# Work required:
Only the final stretch of the data is wanted: reproduce the line containing "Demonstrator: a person" and each line after it, exactly.

# Collected material:
- - - - -

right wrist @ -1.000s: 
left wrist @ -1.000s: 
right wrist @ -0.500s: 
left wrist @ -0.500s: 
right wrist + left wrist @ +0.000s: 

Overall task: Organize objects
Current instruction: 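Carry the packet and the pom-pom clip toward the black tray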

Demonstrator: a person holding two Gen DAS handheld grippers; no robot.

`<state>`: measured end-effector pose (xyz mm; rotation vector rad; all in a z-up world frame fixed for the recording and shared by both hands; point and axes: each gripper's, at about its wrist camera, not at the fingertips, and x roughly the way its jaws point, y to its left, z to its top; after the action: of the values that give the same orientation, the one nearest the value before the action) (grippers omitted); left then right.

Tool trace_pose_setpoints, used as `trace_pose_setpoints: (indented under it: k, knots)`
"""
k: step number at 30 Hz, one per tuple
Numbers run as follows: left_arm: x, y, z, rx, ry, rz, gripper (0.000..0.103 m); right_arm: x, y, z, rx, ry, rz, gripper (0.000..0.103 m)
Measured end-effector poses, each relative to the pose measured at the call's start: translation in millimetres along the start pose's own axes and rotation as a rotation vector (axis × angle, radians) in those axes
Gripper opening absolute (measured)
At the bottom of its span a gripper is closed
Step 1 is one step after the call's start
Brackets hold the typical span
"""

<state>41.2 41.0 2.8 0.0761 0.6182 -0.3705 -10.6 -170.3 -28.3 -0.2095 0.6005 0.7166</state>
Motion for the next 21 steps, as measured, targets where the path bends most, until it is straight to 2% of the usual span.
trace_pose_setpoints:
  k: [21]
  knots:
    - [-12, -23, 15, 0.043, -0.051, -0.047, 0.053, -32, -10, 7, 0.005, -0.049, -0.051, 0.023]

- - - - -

# The answer:
Demonstrator: a person holding two Gen DAS handheld grippers; no robot.

`<state>`: measured end-effector pose (xyz mm; rotation vector rad; all in a z-up world frame fixed for the recording and shared by both hands; point and axes: each gripper's, at about its wrist camera, not at the fingertips, and x roughly the way its jaws point, y to its left, z to its top; after the action: of the values that give the same orientation, the one nearest the value before the action) (grippers omitted); left then right.

Tool trace_pose_setpoints, used as `trace_pose_setpoints: (indented under it: k, knots)`
"""
k: step number at 30 Hz, one per tuple
Numbers run as follows: left_arm: x, y, z, rx, ry, rz, gripper (0.000..0.103 m); right_arm: x, y, z, rx, ry, rz, gripper (0.000..0.103 m)
Measured end-effector poses, each relative to the pose measured at the call's start: translation in millimetres along the start pose's own axes and rotation as a rotation vector (axis × angle, radians) in those axes
Gripper opening absolute (measured)
At the bottom of its span a gripper is closed
Step 1 is one step after the call's start
Brackets hold the typical span
"""

<state>41.2 41.0 2.8 0.0761 0.6182 -0.3705 -10.6 -170.3 -28.3 -0.2095 0.6005 0.7166</state>
Motion for the next 21 steps, as measured, targets where the path bends most, until it is straight to 2% of the usual span.
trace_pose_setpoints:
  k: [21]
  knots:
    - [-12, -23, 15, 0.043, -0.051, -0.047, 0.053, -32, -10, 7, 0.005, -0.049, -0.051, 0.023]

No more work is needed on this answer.